I have passed through Touvette on many occasions, often when the stars of Desna were my only guide. It is a peculiar land, carved from the very heart of the River Kingdoms, and yet it manages to hold itself apart from the rest of that chaotic menagerie. Most folk think of the River Kingdoms as a place of constant strife and shifting borders, and in that, they are not wrong. But Touvette is different. It is a collection of small, independent towns and city-states, each with its own pride and its own pocket of peace, even if it is a fragile one.

The land itself is lush, watered by countless streams and the great Sellen River to the south. The Echo Wood covers much of its northern expanse, a truly ancient forest where the light of the moon filters through the leaves in a way that reminds me of home. Ah, the Echo Wood… it’s a place of quiet mystery. You may hear the laughter of fey echoing through the trees, or perhaps the rustle of a satyr's hooves. Just be careful not to mistake a mischievous sprite for a lost child. I once saw a young, hot-headed adventurer offer a piece of bread to what he thought was a beggar boy, only to have his pack disappear and reappear three trees over, filled with frogs. A lesson on hospitality, I suppose!

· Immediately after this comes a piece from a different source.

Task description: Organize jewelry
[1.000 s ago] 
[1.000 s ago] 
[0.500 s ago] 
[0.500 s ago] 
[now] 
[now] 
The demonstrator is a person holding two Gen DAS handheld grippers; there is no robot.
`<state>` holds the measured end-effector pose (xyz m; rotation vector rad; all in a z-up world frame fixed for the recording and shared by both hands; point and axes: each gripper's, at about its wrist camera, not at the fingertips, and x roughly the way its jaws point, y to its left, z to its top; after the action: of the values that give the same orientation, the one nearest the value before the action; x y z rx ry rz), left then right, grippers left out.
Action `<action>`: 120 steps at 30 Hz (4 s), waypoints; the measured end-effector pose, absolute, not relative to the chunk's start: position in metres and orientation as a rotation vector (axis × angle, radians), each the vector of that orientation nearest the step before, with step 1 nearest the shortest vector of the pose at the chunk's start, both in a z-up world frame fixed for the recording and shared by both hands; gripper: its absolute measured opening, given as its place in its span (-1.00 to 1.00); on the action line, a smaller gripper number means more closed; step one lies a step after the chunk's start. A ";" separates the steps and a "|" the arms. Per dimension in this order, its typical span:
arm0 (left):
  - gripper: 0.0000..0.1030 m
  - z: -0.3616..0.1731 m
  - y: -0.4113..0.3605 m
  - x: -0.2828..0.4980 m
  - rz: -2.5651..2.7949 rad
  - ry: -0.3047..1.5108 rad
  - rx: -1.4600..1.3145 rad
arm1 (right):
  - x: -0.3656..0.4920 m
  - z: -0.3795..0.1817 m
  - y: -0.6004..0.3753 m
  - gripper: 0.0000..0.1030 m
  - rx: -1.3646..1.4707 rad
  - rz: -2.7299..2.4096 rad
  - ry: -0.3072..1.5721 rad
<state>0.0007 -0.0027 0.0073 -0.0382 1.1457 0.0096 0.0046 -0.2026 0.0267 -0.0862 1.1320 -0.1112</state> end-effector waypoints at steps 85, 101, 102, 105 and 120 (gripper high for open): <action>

Touvette’s history is a story of resistance and stubbornness. Unlike many of the more ambitious, self-proclaimed kings of the River Kingdoms, the people of Touvette have a collective will for self-governance. It is said that in ancient times, the land was a wild, untamed place, but it was settled by people who simply wished to be left alone. When the tyrannical lord of some nearby principality would come marching with his armies, the towns of Touvette would simply band together, not under one banner, but as a unified front of independent will. This tradition has held, more or less, to this day. There is no one king of Touvette; instead, its towns and villages are bound by a loose confederation, a pact of mutual aid and non-aggression. This is a rare thing indeed in the River Kingdoms, where a handshake is often worth less than the paper it's written on.

The main centers of population are often built along the river or at the edges of the Echo Wood. You'll find bustling river towns like Avendale, the so-called "City of Coins," a place where a mercenary’s word is as good as gold, so long as the gold is presented first. Then there's Sarkoris, the ancient home of the Sarkorian people, a place that holds a much darker history, having once been a land of barbarians and shamans before the Worldwound tore it asunder. The lingering scars of that ancient wound can still be felt in the whispers on the wind and the peculiar shadows in the woods.